Your instructions: Using the records below, quote only the span that opens with the line containing "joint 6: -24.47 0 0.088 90" and closes with the line containing "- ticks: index", exactly and inclusively.

Records excerpted from a collection:
——————————
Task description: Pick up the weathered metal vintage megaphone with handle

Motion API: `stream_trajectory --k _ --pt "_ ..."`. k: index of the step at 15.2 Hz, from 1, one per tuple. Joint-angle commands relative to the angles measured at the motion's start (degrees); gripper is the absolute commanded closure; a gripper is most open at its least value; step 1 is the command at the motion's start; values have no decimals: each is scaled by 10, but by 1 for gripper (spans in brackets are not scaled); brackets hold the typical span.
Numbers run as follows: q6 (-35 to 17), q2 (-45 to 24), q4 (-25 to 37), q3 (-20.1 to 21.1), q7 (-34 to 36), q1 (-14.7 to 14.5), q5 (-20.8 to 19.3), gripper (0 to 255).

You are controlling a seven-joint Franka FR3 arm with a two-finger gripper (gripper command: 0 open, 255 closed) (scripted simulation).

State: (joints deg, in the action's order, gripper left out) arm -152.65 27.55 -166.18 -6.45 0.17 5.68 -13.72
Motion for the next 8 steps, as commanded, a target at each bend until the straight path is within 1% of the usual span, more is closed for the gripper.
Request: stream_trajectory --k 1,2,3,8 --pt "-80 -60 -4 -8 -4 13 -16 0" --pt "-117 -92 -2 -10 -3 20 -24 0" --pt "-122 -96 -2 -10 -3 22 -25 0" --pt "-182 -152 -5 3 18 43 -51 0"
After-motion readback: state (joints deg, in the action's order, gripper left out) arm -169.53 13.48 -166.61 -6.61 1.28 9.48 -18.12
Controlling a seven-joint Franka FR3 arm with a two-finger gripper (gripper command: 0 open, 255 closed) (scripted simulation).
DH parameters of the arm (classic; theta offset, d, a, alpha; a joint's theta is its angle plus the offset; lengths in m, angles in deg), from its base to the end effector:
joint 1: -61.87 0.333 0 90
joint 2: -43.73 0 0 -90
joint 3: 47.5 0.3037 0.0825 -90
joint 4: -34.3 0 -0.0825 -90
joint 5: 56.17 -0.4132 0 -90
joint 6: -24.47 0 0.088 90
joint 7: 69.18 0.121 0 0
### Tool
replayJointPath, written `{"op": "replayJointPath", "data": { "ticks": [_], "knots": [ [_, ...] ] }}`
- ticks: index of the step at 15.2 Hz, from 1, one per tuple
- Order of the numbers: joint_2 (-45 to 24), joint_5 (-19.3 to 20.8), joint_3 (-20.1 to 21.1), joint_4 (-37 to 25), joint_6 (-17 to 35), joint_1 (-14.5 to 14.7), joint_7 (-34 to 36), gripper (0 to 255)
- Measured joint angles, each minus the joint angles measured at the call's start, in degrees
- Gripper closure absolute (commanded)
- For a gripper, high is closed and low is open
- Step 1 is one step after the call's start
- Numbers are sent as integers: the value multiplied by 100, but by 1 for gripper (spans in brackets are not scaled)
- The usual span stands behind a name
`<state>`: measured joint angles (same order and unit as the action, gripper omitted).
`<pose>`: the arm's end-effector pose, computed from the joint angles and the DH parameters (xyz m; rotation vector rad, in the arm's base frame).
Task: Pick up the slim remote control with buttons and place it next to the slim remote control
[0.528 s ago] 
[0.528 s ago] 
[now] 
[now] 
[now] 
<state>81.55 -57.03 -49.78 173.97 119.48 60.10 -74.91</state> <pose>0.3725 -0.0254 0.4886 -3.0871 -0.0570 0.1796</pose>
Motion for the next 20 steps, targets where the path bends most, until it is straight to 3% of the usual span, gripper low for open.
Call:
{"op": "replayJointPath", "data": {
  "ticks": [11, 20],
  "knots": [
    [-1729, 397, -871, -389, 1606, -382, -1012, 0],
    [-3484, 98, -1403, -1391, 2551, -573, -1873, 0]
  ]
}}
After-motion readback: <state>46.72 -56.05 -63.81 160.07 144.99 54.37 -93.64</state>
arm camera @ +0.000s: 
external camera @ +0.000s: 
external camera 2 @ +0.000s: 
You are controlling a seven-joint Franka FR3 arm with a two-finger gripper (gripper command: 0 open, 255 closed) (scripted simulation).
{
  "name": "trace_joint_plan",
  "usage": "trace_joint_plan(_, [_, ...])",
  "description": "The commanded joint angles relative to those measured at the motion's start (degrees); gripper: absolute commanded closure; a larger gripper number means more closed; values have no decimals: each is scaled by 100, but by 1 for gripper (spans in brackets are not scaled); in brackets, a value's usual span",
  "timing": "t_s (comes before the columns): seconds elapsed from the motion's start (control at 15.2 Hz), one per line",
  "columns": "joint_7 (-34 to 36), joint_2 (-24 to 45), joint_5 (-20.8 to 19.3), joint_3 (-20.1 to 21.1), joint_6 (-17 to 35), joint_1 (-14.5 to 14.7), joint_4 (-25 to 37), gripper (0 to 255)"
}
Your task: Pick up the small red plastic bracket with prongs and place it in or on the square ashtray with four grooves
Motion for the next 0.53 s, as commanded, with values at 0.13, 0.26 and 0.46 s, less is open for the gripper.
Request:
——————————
Written response:
joint 6: -24.47 0 0.088 90
joint 7: 69.18 0.121 0 0
### Tool
replayJointPath, written `{"op": "replayJointPath", "data": { "ticks": [_], "knots": [ [_, ...] ] }}`
- ticks: index of the step at 15.2 Hz, from 1, one per tuple

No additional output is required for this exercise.